Plan your analysis BEFORE data collection
- What KIND of data will you collect? How can you analyse that kind of data
- How much data will you collect? Do you have enough time to analyse it?
- e.g. you have 2 weeks for analysis. Can you do 20 interviews?
- e.g. you have 500 subjects. Should you do a paper or internet questionnaire?
What are you trying to find?
- Qualitative research doesn't aim at generalisation.
- No "everyone does", just "these participants did"
- Just be accurate, detailed, and truthful.
- The reader decides for themselves what is important.
Don't forget to take notes on problems, ideas, data you should collect next (either for this project, or in future research). These go into your Discussion section, and help the reader decide how accurate, detailed and truthful you are being.
What is a code?
A code is a short word to help you remember a theme.
Codes can come from subjects own words (an "in vivo" code)
Codes can also come from the literature (an "a priori" code)
Codes can change, combine & split later
Quote: "I don't like studying when the weather is cold"
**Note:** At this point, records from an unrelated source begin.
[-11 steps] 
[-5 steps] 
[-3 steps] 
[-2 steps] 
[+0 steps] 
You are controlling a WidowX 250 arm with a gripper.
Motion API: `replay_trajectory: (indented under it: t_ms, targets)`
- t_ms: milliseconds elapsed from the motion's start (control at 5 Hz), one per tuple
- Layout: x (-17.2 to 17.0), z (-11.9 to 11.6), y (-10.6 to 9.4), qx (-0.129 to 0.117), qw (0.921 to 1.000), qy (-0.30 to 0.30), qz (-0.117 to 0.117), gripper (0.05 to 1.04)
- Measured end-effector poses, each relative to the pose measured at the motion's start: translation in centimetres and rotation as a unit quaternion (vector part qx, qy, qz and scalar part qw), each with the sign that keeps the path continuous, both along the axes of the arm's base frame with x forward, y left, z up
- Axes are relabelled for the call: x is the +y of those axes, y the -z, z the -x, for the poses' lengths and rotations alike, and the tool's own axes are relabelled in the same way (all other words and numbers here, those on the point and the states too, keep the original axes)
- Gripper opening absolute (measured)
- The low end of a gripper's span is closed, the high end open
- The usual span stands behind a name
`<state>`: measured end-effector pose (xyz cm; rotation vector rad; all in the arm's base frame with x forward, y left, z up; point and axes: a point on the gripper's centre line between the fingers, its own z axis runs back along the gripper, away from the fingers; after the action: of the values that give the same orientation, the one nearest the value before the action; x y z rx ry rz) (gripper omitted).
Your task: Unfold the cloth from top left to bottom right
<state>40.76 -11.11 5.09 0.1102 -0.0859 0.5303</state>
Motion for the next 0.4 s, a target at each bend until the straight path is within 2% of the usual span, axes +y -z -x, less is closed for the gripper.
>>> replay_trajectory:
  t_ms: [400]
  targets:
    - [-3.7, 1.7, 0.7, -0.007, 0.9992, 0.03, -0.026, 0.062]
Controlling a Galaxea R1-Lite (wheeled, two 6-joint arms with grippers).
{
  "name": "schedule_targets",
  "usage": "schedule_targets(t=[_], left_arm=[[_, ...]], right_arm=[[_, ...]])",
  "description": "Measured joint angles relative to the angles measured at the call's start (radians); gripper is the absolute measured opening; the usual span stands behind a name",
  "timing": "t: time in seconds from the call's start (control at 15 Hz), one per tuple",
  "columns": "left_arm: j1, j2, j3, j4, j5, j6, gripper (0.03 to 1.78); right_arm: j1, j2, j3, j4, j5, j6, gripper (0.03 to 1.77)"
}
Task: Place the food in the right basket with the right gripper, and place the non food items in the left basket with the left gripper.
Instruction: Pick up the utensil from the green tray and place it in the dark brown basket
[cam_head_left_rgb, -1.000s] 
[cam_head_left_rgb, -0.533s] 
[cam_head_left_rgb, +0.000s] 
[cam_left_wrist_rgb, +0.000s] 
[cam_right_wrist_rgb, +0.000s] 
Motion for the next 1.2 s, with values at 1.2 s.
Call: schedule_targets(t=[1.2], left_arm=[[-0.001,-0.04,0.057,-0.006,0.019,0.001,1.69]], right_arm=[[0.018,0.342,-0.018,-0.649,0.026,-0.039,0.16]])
Possible Codes: “likes”, "dislikes", "weather"
How do I find codes?
- You can find codes by looking for vocabulary
- Look for high frequency words (in context = KWIC)
- Look for words that occur together (collocations)
- Look for things that people repeat – words or topics
- Look for words used in an unusual way (“indigenous typology”)
- You can find codes by looking for organisation
- Look for the way people put things in categories
- Look for the metaphors people use
- You can find codes by looking for changes
- Look for “new topic” markers like “Anyway”, pauses, voice tone
- Look at the relationship words (since, because, if, even though)
- Look for connectors like “Another thing”
- Look for role markers (“As a teacher, I…”)
- Look for the first mention of a person, place or thing.
- You can find codes by looking for what is missing
- Look for what topics people are avoiding
- You can find codes by looking for specific things
- Look for themes from the literature you read (“A priori themes”).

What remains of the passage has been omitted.